Many of the troops are former Afghan interpreters who immigrated to the U.S. well before the U.S. evacuation in August and then enlisted in the military they once assisted. They are getting help from outside groups and congressional offices, which have morphed into coordinating cells for evacuation flights after being flooded with pleas for assistance.
"There is no recognition that this is the mother of a U.S. soldier who's putting his ass on the line for us every single day," said the retired officer, who spoke on the condition of anonymity out of concern about being contacted by more people than they'd be able to help. "The one thing we always understand, and any branch of service you understand, is you always take care of your troops. To keep them in the game, you also assure them that no matter what, we're going to take care of your family as well."
The lawmakers' efforts on Capitol Hill specifically to help troops' families were first reported by The New York Times.
Defense Secretary Lloyd Austin "remains committed to do everything we can to get our Afghan allies who want to leave Afghanistan, to help get them out," Pentagon spokesman John Kirby said Tuesday when asked about the stranded relatives.
Kirby said the State Department is still working hard on evacuations, which have become dramatically more difficult after the military withdrawal, and that there is coordination between federal agencies and the private groups urging evacuations.
"The military component of our presence in Afghanistan, that is over, but the mission itself to try to get people out is not over," he said.
After the Taliban swept back to power in Afghanistan over the summer, the administration scrambled to evacuate as many U.S. citizens and vulnerable Afghans as possible before President Joe Biden's deadline to withdraw fully by Aug. 31.
The administration framed its efforts as a success after it airlifted more than 124,000 people. But a couple of hundred U.S. citizens and thousands more Afghans who helped the U.S. military or are otherwise at risk of Taliban retribution were left behind.
The State Department has pledged to continue facilitating evacuations on commercial and charter flights, including announcing Tuesday it appointed veteran diplomat Elizabeth Jones to coordinate Afghan relocation efforts.
But lawmakers in both parties have complained the administration has provided few details on how it will help those left behind.
Among the lawmakers working specifically to help service members' families flee Afghanistan is House Foreign Affairs Committee ranking member Rep. Michael McCaul, R-Texas, whose office said it is in touch with five service members trying to get their families out.
McCaul was first contacted by an active-duty soldier in Texas who needed help getting his parents, siblings and some of his in-laws out of Afghanistan, an aide told Military.com.
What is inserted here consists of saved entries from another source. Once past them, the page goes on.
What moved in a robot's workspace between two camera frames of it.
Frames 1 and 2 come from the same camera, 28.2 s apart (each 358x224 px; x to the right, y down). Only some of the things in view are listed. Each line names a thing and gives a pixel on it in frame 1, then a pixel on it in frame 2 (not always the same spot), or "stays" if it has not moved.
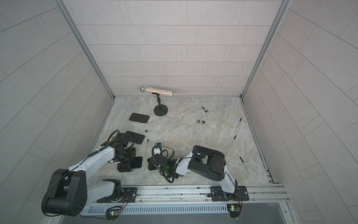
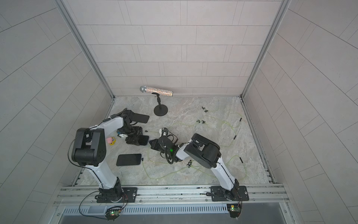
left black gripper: (127, 166) -> (133, 140)
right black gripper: (151, 163) -> (155, 146)
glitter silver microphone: (144, 89) stays
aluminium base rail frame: (270, 197) stays
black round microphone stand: (160, 110) stays
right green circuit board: (234, 209) stays
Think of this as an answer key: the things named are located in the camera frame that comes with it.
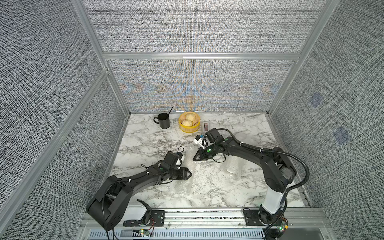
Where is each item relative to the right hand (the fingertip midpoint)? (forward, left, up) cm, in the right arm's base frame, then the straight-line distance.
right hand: (193, 156), depth 84 cm
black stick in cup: (+50, +18, -14) cm, 55 cm away
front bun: (+28, +4, -5) cm, 28 cm away
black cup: (+30, +20, -5) cm, 37 cm away
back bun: (+35, +1, -6) cm, 35 cm away
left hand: (-8, +2, -8) cm, 11 cm away
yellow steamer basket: (+30, -3, -8) cm, 32 cm away
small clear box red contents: (+28, -9, -8) cm, 31 cm away
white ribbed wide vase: (-4, -23, -3) cm, 24 cm away
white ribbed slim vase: (-16, +2, -7) cm, 17 cm away
The office tried to get the family out, but was unsuccessful before the military evacuations ended.
Later, amid the military evacuation, McCaul also was approached by six people holding signs and wearing fatigues while he was hosting a press conference with actors and writers from CBS's "United States of Al," a sitcom about an Afghan interpreter. The group was composed of active-duty service members trying to get their families out, and McCaul's office is now working with them, too, the aide said.
In September, McCaul sent a letter to Austin and Secretary of State Antony Blinken, asking for details on how many service members have families trapped in Afghanistan.
"These brave men and women have volunteered to risk their lives to protect our country," McCaul wrote. "Yet, now, when they need us the most, the federal government has turned our backs on them. If we abandon the family members of our service men and women in Afghanistan, they will certainly be slaughtered by the Taliban."
While lawmakers can prod the administration to do more, the retired officer who spoke to Military.com argued the biggest help would be to pass a law granting family members of troops special status since many do not fall into existing priority groups for evacuation, such as Special Immigrant Visa applicants or the Priority-1 and Priority-2 refugee programs.
"It is nearly impossible for me to ask a young Marine to put his life on the line and do exactly as I asked when he is thinking about his mom, dad, brother, sister being in harm's way," the retired officer said. "They're not even on a list of people we're even concerned about."
In addition to the 509 family members still in Afghanistan that outside groups are tracking, 129 people from eight families have been able to be evacuated on charter flights, the retired officer said.